— WORK REQUIRED —
Take each line from the entries that holds "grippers" and copy it out.
START LISTED ENTRIES
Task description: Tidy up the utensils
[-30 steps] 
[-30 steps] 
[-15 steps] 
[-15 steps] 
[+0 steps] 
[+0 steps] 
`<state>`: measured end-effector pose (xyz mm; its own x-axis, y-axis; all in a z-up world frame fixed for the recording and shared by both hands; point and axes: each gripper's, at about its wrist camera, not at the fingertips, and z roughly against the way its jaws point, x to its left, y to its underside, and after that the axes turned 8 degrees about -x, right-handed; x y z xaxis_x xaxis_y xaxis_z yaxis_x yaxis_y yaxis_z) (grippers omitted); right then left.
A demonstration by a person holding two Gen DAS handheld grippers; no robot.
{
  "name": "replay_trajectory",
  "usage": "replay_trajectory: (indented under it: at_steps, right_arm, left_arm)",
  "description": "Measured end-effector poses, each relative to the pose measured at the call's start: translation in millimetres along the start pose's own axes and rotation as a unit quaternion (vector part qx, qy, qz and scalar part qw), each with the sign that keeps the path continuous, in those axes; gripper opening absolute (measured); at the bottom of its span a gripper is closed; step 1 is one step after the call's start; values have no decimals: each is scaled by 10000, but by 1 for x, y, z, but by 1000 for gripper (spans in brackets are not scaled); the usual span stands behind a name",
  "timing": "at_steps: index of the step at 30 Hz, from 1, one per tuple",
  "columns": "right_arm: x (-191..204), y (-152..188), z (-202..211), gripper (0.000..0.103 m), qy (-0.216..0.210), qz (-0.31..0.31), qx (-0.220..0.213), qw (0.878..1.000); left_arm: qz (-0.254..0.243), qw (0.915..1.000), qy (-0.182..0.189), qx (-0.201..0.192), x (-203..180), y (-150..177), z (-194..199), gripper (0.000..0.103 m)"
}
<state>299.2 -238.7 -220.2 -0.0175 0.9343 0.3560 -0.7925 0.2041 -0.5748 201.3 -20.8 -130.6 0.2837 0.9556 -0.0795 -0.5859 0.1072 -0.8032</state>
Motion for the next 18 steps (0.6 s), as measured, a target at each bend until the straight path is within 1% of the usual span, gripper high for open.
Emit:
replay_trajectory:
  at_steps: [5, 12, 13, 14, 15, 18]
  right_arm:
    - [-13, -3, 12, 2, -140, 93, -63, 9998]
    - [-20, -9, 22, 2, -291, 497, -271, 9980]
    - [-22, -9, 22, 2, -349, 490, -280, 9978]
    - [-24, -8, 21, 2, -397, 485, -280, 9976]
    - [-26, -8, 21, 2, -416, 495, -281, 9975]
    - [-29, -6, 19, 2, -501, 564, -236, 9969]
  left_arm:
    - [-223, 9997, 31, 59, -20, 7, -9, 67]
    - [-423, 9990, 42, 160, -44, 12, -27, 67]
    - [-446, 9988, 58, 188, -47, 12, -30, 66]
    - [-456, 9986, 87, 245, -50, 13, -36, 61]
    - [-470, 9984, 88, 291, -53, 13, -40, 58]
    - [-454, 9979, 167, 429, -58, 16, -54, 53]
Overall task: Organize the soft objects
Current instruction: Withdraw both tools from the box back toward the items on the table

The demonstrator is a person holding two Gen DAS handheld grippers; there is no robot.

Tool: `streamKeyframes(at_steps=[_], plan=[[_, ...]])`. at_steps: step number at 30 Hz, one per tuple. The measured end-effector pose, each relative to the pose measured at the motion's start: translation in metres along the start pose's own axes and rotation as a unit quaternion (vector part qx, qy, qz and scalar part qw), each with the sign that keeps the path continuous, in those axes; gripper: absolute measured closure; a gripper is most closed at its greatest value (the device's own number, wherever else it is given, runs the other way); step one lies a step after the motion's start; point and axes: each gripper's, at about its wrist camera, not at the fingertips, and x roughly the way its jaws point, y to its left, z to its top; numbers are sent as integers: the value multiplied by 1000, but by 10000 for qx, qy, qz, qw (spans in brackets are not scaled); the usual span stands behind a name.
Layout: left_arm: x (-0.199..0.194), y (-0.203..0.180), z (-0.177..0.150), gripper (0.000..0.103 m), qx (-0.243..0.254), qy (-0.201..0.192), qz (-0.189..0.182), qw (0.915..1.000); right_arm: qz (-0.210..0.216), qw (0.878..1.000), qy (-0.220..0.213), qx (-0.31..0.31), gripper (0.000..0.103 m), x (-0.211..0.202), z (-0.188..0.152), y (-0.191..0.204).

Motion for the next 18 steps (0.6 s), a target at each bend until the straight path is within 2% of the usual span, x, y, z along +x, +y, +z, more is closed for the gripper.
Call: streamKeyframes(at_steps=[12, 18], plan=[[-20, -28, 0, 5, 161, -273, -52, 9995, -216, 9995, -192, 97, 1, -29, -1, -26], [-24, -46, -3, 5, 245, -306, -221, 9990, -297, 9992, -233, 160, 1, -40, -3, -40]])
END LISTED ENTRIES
— COMPLETED TASK —
`<state>`: measured end-effector pose (xyz mm; its own x-axis, y-axis; all in a z-up world frame fixed for the recording and shared by both hands; point and axes: each gripper's, at about its wrist camera, not at the fingertips, and z roughly against the way its jaws point, x to its left, y to its underside, and after that the axes turned 8 degrees about -x, right-handed; x y z xaxis_x xaxis_y xaxis_z yaxis_x yaxis_y yaxis_z) (grippers omitted); right then left.
A demonstration by a person holding two Gen DAS handheld grippers; no robot.
The demonstrator is a person holding two Gen DAS handheld grippers; there is no robot.

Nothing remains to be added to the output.